A lad up the road brought a banana back from Africa when he came home from the war and it was so rotten it was entirely black. No one had seen a banana since before the war and he cut it up into slithers so everyone on the street could try a bit. It was the first time she remembered eating a banana and she thought that was how you ate bananas. It took until the mid 60’s for her to try another to realise oh wow they aren’t supposed to be rotten.

Also she had an awful story about a friend who had two little girls. They were playing in front of the fire after their bath and unfortunately one got too close and her flannel nightie caught fire. The poor thing died of burns a few weeks later.

In many respects we don’t know we’re born. Then again, they were not better times.

bathorshower · 18/12/2020 22:03

Interesting how differently our grandparents lived. Mine were slightly older than OP's, but both my grandfathers went to university, and therefore worked in offices. Both sets of grandparents moved around the country (and overseas) for work. One grandmother gave up her job on marriage, not sure about the other.

Both my parents are one of four, so they must have been using some form of birth control (even if it was the rhythm method). My grandparents had one, one, two and five siblings (who lived to adulthood), so again, not huge families.

They also lived a long time - the last died only a couple of years ago, so they got to see most of modern life. One came from a much poorer background than the others (married up), and she struggled more with modern plenty than the others; she had fewer home comforts, and her house is the only place I've eaten luncheon meat and spam.

AppleKatie · 18/12/2020 22:06

Both my grandmothers (born 1920s) never understood that it was ok to be chatting to me at 5-6pm I wouldn’t be in trouble for not being at home with the dinner on.

Sad that sounds awful but they both had marriages that they would describe as happy to good Men who worked hard weren’t violent/unreliable or profligate (in fact the opposite).

I told my grandmother about a promotion I’d had once and she nodded and said ‘oh, I’ll never understand you’. The unspoken was that she assumed this meant no more DC.

HermioneWeasley · 18/12/2020 22:07

A career. My all accounts my maternal grandmother was brilliant and I suspect being a housewife with 3 young kids caused great harm to her mental health (she did have a spell in an institution). Her father and brothers were all high achieving engineers.

I suspect if she’d been born now she’d be in a very senior and technical role.
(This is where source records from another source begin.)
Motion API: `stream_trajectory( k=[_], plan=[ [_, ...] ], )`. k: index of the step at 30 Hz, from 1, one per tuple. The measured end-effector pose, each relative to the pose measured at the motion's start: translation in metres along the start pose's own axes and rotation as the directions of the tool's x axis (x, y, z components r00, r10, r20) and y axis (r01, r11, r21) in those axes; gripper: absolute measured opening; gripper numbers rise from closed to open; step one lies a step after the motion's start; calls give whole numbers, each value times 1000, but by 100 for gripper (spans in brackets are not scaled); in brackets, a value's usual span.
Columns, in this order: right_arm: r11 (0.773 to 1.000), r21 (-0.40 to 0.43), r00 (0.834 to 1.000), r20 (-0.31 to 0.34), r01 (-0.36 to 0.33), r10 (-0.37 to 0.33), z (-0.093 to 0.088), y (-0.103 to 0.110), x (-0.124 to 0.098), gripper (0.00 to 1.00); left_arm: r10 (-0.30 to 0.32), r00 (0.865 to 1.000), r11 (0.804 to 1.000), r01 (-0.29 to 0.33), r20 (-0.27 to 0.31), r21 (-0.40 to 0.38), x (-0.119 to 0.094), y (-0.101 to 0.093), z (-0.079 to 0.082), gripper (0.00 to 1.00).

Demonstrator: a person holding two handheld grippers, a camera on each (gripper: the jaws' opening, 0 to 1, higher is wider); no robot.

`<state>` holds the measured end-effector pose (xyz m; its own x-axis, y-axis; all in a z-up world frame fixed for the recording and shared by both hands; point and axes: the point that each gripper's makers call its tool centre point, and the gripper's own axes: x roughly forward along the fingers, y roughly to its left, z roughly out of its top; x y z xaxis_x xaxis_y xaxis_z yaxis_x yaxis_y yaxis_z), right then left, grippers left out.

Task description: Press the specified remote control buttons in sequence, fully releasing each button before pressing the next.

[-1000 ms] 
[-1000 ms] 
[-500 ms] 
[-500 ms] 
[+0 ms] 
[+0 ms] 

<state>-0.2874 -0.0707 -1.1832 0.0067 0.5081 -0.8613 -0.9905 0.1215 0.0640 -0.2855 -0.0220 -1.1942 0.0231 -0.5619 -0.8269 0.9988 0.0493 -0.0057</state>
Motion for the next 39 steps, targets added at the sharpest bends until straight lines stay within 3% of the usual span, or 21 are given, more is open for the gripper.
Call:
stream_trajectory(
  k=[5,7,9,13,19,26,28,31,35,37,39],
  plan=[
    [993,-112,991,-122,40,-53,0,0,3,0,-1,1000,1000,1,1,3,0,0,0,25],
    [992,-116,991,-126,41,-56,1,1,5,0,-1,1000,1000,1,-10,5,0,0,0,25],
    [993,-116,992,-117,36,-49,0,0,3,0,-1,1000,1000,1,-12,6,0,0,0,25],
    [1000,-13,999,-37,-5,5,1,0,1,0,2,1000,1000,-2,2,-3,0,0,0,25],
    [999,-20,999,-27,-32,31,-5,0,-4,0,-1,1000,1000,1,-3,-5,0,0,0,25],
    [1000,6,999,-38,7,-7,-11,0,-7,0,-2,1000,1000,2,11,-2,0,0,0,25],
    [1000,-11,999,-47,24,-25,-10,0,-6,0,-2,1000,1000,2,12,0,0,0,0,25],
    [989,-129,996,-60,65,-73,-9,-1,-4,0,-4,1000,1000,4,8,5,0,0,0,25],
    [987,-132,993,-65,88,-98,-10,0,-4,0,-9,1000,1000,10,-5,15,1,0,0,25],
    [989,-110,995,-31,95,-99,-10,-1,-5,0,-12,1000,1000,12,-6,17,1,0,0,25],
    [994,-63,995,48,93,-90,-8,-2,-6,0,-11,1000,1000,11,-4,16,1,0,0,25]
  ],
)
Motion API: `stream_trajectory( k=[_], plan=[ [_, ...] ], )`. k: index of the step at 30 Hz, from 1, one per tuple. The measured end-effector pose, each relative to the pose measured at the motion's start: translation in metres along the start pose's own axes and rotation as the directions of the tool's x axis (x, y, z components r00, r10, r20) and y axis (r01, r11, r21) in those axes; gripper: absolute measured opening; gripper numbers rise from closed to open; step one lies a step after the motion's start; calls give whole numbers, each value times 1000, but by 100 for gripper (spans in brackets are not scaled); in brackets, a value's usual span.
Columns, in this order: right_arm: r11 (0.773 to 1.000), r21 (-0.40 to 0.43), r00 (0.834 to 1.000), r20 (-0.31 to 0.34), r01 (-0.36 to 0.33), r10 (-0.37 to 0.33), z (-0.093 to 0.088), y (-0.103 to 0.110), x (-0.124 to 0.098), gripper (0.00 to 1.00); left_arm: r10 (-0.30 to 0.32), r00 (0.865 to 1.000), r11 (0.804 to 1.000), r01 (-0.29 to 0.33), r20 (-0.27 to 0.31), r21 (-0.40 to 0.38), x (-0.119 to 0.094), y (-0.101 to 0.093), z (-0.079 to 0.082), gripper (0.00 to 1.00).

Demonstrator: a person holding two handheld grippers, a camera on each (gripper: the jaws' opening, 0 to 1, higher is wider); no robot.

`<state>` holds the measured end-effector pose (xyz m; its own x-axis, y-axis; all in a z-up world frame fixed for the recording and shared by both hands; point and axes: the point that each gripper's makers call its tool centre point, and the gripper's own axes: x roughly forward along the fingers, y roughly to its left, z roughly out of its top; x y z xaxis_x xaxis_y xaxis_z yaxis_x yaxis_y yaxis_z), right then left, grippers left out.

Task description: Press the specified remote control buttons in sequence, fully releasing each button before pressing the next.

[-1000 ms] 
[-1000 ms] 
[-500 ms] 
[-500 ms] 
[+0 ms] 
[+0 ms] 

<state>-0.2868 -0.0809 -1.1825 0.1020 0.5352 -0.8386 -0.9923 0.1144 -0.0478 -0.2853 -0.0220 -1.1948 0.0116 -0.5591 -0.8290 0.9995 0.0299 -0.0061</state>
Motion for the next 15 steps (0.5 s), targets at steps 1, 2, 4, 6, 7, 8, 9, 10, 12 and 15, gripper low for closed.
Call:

grassisjeweled · 18/12/2020 22:08

My grandad (born 1914) used to tell me his mother occasionally used to give him the very last bit of a candle to take to bed when he was small boy so he could watch it go out in bed whilst he fell to sleep.

Stuff like that.

ScrapThatThen · 18/12/2020 22:08

I'm not sure either of my grandmother's ever went abroad - my parents went to Majorca in early married life and it was a big deal.

Al1langdownthecleghole · 18/12/2020 22:14

Was going to say birth control too.

My granny had 6 children but 2 died in infancy, so healthcare and especially antibiotics.

Travel - she always dreamed of going to Egypt.

MrsDeadlock · 18/12/2020 22:15

Definitely contraception, also access to termination of pregnancy.

Proper mental health support rather than being sectioned for a bit of PND.

An education beyond the age of 14.

Freedom from the catholic church.

Holidays abroad!

Career/education for women.

perditaplum · 18/12/2020 22:16

A washing machine
An upstairs bathroom
A bedroom for each child
A daughter living down the road instead of the other side of the world
Carpets
A telephone
A fridge
Colour television

mathanxiety · 18/12/2020 22:16

One of my grandmothers had lived on three continents by the time she was 20, including spells in finishing schools in France and Germany. The other traveled once to London ( from Ireland) for a wedding and that was it. She had an exciting life all the same, smuggling guns under her skirts during the Irish war of independence.

Blowingagale · 18/12/2020 22:16

On my dads side would be technology. Didn’t know maternal grandfather. Grandmother who died in 1994 always moved with the times and would have been online all the time.

ScrapThatThen · 18/12/2020 22:19

Ddads wife said that as soon as a woman - of her class I suppose - got married she was supposed to give up her job 'for the unmarried girls who needed it'.

TheNationsFavourite · 18/12/2020 22:23

My nan was born in 1902 and died when I was 16. She would have been amazed that I went to university; she was in service in her early years and my grandad worked in labouring jobs and later as a machinist in an engineering factory.

I often think of her when I whip out my phone to Google something, the fact that we have a constantly evolving and infinite source of knowledge at our fingertips.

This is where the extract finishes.